Italy is bursting with interesting grape varieties that you’ve never heard of. Just because you don’t know it, don’t discount it! The Italian peninsula is a veritable fruit basket of ripe, juicy white wines, perfect for summer relaxing and entertaining. This summer, drink like the Italians al fresco, invite over some friends, prepare a simple grilled white fish with lemon, and enjoy.
With our large selection of Italian whites it’s difficult to narrow it down to our favorites, but we’ve attempted to cultivate a list of recommendations to wow and impress you.
Ca Maiol Lugana.Veneto
If you’ve ever vacationed in Como or Lake Garda, you know Lugana. It’s the simple white wine served in café’s by the carafe. This not-so-secret white is extremely popular in Germany, where almost 70% of it is exported. The grape in this wine is Turbiana, and it loves the clay-rich soils around Lake Garda, where it is cultivated.
Abbazia di Novacella Kerner, Alto Adige
Tucked into the Alps north of Bolzano is this centuries-old monastery that is has been making wine basically since the beginning of time itself. Kerner is a simple mountain grape that pairs perfectly with speck, the salted ham popular in the Italian Alps. Clean, classic and delicious with a charcuterie board.
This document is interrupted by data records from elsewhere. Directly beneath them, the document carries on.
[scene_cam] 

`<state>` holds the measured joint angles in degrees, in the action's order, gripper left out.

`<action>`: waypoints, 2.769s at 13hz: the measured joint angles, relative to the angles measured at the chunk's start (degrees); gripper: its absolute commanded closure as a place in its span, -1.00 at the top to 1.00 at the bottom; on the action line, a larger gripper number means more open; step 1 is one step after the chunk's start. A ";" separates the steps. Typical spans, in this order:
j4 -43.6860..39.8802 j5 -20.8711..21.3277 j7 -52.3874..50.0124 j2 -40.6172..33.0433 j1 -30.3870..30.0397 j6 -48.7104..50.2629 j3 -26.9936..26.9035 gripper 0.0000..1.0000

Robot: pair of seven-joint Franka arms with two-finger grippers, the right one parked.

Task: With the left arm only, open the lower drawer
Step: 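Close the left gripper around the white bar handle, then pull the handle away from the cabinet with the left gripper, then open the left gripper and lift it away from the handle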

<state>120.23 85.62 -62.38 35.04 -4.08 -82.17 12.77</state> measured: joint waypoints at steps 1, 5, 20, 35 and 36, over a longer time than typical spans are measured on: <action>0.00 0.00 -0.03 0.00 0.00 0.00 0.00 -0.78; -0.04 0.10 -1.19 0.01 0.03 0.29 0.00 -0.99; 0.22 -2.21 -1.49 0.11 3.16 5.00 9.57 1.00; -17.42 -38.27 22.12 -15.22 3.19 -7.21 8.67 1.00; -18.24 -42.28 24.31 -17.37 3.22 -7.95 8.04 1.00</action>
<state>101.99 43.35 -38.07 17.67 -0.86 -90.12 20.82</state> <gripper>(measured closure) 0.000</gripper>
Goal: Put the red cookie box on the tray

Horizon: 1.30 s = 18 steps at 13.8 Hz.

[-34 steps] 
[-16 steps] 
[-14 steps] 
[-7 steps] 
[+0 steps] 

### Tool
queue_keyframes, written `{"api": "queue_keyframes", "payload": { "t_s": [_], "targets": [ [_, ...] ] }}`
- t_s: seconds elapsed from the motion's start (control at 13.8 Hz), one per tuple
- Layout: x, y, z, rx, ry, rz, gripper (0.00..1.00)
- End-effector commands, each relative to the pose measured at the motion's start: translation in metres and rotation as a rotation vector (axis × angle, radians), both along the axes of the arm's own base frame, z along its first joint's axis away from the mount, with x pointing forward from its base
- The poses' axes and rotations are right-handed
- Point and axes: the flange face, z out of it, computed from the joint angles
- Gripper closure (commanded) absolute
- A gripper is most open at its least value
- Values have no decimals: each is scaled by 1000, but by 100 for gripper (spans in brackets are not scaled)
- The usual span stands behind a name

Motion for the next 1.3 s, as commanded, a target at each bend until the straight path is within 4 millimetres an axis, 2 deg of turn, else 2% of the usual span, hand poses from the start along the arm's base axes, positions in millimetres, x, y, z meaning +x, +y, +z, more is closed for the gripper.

Malvira Favorita, Piedmont
The land known for Barolo and Barbaresco also makes some world-class whites, although they are overshadowed by their big brother red wines. The grape name Favorita should indicate to you how much the Italians love this grape, they did name it their favorite, after-all!
Bosco Pecorino, Abruzzo
You’ve heard of the cheese, but the grape? Despite its name, there is no direct link between the Pecorino grape and Pecorino cheese. Ampelographers believe that the grape’s name stems from the Italian word pecora, meaning sheep. Local legend is that sheep in the Marche region would often eat the grapes while moving through the vineyards.
Terre Nere Calderara Sottana Single Vineyard Etna Bianco, Sicily
100% Carricante. Notes from the winemaker, “I made this wine for the first time in 2007, after having had the fortune of tasting a 42 year old Carricante from the East side of the Etna. So beautiful it was, so vigorous and impeccable in its venerable age, that I was moved to produce something like it myself. I tried to imagine how a talented winemaker would have made such a wine half a century ago, with little or no technology. And sought to do the same.”
Raduno delle Streghe Falanghina, Campania
Falanghina is an indigenous Greek varietal, and some of the oldest grapes planted in Italy for winemaking. Subtle, with minerality and freshness, it is the perfect food wine.